--- START ---

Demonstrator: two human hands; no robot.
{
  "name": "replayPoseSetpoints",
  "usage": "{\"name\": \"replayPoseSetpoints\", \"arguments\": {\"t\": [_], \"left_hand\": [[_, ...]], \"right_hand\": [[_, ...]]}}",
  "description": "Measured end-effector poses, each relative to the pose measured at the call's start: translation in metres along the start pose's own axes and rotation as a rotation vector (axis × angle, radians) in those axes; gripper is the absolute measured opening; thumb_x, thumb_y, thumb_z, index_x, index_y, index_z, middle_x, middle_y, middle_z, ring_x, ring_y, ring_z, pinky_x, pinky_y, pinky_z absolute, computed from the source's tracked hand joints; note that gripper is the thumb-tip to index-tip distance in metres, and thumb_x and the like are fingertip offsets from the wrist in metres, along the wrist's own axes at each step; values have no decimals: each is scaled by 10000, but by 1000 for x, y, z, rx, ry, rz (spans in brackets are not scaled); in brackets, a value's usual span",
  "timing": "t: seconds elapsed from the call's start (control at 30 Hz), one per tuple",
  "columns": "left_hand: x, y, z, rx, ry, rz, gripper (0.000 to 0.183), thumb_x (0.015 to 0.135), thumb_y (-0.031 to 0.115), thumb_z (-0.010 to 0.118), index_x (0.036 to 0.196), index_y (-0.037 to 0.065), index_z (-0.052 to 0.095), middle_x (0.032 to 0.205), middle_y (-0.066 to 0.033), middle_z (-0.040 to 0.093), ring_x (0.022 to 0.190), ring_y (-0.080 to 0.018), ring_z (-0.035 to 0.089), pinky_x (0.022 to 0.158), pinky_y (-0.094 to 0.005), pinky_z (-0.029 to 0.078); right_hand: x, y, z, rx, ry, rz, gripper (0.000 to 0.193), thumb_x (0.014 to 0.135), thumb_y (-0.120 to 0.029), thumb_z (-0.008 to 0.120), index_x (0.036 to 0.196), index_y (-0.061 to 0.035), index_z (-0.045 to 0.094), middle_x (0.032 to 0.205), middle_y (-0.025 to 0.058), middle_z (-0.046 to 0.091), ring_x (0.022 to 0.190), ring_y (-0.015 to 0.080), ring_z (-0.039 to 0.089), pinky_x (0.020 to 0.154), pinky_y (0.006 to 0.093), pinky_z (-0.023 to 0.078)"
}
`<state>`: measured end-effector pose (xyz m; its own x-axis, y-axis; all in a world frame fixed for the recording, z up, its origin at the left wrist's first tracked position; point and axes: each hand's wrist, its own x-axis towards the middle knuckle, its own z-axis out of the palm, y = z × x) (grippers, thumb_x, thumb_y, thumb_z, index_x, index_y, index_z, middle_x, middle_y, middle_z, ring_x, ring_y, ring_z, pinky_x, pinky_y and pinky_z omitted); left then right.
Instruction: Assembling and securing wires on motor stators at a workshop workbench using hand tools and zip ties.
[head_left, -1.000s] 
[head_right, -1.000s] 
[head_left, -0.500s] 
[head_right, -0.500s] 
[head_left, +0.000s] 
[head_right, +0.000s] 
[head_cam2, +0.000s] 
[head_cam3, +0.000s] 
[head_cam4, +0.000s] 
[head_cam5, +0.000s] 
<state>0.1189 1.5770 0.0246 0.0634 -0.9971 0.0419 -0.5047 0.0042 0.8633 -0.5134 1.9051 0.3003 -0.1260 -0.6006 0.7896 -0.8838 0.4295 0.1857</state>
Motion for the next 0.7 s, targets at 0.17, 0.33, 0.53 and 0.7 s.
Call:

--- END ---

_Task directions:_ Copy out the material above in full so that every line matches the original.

_Output of the task:_
Demonstrator: two human hands; no robot.
{
  "name": "replayPoseSetpoints",
  "usage": "{\"name\": \"replayPoseSetpoints\", \"arguments\": {\"t\": [_], \"left_hand\": [[_, ...]], \"right_hand\": [[_, ...]]}}",
  "description": "Measured end-effector poses, each relative to the pose measured at the call's start: translation in metres along the start pose's own axes and rotation as a rotation vector (axis × angle, radians) in those axes; gripper is the absolute measured opening; thumb_x, thumb_y, thumb_z, index_x, index_y, index_z, middle_x, middle_y, middle_z, ring_x, ring_y, ring_z, pinky_x, pinky_y, pinky_z absolute, computed from the source's tracked hand joints; note that gripper is the thumb-tip to index-tip distance in metres, and thumb_x and the like are fingertip offsets from the wrist in metres, along the wrist's own axes at each step; values have no decimals: each is scaled by 10000, but by 1000 for x, y, z, rx, ry, rz (spans in brackets are not scaled); in brackets, a value's usual span",
  "timing": "t: seconds elapsed from the call's start (control at 30 Hz), one per tuple",
  "columns": "left_hand: x, y, z, rx, ry, rz, gripper (0.000 to 0.183), thumb_x (0.015 to 0.135), thumb_y (-0.031 to 0.115), thumb_z (-0.010 to 0.118), index_x (0.036 to 0.196), index_y (-0.037 to 0.065), index_z (-0.052 to 0.095), middle_x (0.032 to 0.205), middle_y (-0.066 to 0.033), middle_z (-0.040 to 0.093), ring_x (0.022 to 0.190), ring_y (-0.080 to 0.018), ring_z (-0.035 to 0.089), pinky_x (0.022 to 0.158), pinky_y (-0.094 to 0.005), pinky_z (-0.029 to 0.078); right_hand: x, y, z, rx, ry, rz, gripper (0.000 to 0.193), thumb_x (0.014 to 0.135), thumb_y (-0.120 to 0.029), thumb_z (-0.008 to 0.120), index_x (0.036 to 0.196), index_y (-0.061 to 0.035), index_z (-0.045 to 0.094), middle_x (0.032 to 0.205), middle_y (-0.025 to 0.058), middle_z (-0.046 to 0.091), ring_x (0.022 to 0.190), ring_y (-0.015 to 0.080), ring_z (-0.039 to 0.089), pinky_x (0.020 to 0.154), pinky_y (0.006 to 0.093), pinky_z (-0.023 to 0.078)"
}
`<state>`: measured end-effector pose (xyz m; its own x-axis, y-axis; all in a world frame fixed for the recording, z up, its origin at the left wrist's first tracked position; point and axes: each hand's wrist, its own x-axis towards the middle knuckle, its own z-axis out of the palm, y = z × x) (grippers, thumb_x, thumb_y, thumb_z, index_x, index_y, index_z, middle_x, middle_y, middle_z, ring_x, ring_y, ring_z, pinky_x, pinky_y and pinky_z omitted); left then right.
Instruction: Assembling and securing wires on motor stators at a workshop workbench using hand tools and zip ties.
[head_left, -1.000s] 
[head_right, -1.000s] 
[head_left, -0.500s] 
[head_right, -0.500s] 
[head_left, +0.000s] 
[head_right, +0.000s] 
[head_cam2, +0.000s] 
[head_cam3, +0.000s] 
[head_cam4, +0.000s] 
[head_cam5, +0.000s] 
<state>0.1189 1.5770 0.0246 0.0634 -0.9971 0.0419 -0.5047 0.0042 0.8633 -0.5134 1.9051 0.3003 -0.1260 -0.6006 0.7896 -0.8838 0.4295 0.1857</state>
Motion for the next 0.7 s, targets at 0.17, 0.33, 0.53 and 0.7 s.
Call:

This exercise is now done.